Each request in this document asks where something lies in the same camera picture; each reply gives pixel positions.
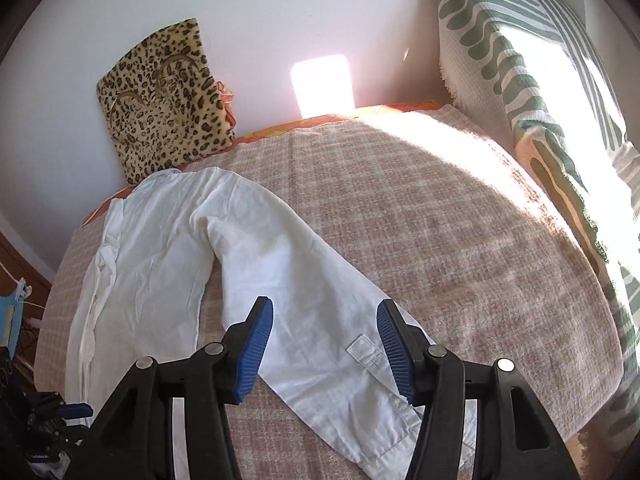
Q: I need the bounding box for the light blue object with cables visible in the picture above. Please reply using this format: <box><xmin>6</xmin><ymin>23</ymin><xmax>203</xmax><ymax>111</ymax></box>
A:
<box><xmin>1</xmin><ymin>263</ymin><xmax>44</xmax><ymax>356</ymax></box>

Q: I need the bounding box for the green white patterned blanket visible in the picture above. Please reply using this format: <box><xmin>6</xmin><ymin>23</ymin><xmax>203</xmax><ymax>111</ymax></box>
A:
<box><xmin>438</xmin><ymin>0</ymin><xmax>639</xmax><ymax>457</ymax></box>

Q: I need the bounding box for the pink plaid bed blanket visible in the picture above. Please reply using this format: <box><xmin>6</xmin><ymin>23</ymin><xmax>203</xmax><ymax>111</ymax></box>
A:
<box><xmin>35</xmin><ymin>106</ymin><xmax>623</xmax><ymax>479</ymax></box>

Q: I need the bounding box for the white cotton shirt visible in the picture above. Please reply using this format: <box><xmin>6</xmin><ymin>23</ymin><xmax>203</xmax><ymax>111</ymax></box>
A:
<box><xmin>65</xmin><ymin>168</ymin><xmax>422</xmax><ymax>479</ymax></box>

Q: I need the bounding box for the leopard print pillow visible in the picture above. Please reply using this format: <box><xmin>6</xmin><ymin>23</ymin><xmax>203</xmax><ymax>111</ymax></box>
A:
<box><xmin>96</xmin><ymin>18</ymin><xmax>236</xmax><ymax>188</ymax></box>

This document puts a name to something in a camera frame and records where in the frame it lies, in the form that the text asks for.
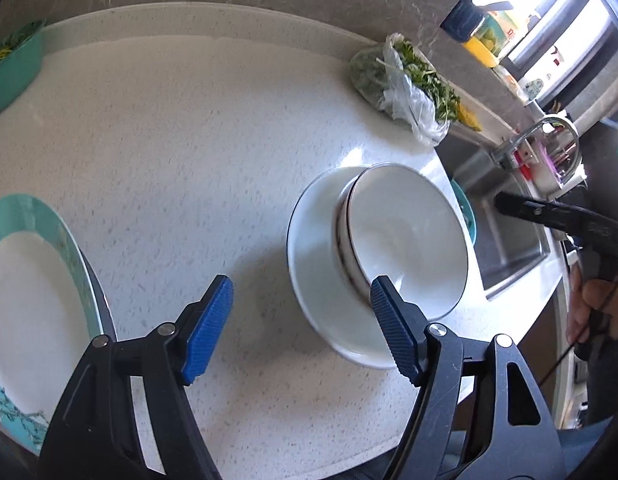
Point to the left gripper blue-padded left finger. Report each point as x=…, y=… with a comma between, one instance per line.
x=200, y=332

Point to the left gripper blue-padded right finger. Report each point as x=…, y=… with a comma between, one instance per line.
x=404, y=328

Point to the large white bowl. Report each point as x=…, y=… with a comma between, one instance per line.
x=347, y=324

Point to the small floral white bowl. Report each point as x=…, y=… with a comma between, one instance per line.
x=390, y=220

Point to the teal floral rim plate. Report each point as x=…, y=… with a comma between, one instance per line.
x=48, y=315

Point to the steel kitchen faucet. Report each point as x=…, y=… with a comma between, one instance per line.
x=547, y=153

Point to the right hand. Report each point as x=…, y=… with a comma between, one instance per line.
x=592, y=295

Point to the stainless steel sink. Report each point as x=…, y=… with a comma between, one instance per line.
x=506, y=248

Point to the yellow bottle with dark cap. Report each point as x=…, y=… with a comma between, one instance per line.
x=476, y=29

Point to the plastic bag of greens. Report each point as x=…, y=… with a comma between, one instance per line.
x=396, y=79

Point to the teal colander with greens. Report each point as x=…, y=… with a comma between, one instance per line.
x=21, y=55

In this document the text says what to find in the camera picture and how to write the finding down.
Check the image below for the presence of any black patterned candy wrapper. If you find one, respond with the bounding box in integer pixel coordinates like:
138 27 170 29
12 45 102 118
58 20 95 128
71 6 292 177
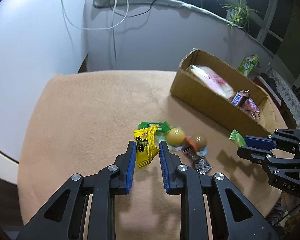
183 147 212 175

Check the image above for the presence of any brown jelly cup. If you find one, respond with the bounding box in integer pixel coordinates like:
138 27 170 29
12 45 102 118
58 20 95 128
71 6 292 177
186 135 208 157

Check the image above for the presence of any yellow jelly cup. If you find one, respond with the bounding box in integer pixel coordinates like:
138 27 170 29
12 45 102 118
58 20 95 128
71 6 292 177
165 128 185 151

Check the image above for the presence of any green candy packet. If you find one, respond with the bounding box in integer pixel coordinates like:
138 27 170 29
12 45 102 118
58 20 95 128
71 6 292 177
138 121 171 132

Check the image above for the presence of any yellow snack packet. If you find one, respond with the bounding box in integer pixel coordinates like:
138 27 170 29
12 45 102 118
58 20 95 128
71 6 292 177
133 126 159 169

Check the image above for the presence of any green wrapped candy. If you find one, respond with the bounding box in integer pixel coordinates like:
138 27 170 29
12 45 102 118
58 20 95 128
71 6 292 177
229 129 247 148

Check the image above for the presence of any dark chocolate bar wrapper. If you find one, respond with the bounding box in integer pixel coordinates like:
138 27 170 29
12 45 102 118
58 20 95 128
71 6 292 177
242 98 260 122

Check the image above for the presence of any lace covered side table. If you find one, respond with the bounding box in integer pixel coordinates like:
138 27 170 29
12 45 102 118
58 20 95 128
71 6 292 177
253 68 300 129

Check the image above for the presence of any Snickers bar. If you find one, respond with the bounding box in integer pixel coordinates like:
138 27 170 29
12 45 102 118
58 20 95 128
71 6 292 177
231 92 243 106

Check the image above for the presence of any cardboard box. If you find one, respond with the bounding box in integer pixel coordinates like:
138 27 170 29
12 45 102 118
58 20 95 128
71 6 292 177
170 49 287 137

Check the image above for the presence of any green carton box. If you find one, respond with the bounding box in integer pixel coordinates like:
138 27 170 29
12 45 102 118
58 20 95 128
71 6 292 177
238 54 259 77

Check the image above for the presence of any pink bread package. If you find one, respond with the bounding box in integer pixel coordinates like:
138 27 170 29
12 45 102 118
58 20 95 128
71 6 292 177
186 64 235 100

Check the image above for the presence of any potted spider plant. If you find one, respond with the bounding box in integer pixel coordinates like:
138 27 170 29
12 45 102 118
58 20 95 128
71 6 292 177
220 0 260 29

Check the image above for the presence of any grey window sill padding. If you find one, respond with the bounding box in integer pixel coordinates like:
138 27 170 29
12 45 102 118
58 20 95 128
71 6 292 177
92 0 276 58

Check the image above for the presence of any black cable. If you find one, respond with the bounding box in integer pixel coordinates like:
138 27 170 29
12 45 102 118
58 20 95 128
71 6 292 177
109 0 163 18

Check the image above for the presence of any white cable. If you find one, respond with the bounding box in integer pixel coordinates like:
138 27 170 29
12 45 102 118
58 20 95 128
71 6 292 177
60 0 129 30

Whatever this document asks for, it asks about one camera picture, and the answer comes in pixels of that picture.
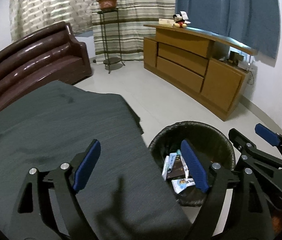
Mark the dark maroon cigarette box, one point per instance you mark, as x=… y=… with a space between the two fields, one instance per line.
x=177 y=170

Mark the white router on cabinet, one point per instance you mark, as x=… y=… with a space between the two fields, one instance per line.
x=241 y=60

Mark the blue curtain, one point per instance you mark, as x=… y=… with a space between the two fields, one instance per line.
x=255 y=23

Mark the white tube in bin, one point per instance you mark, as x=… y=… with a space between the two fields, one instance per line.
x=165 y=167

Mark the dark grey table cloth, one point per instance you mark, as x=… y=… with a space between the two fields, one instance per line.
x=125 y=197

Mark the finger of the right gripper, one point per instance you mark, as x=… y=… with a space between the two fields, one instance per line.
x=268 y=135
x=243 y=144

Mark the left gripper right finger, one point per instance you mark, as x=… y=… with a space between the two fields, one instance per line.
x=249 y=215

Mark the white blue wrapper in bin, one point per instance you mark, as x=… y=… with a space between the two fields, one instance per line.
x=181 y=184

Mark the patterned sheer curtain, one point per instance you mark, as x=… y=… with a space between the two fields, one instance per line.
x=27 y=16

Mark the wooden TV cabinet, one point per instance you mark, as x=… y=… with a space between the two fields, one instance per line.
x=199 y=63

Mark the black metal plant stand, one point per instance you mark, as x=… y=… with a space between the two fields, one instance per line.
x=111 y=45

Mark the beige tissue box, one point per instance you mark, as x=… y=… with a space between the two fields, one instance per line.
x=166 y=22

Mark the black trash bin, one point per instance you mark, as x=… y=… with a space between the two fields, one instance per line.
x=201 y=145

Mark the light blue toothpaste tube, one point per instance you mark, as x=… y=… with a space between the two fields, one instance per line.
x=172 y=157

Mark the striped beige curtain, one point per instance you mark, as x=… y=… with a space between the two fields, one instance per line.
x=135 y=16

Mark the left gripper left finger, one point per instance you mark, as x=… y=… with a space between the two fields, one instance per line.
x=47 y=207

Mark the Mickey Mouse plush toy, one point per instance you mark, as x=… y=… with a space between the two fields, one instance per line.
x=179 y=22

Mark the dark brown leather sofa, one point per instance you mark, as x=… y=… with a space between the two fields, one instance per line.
┄┄┄┄┄┄
Aim of the exercise: Within the entries above, how many lines contain "something"? Respond with the number only.

Response to this exercise: 2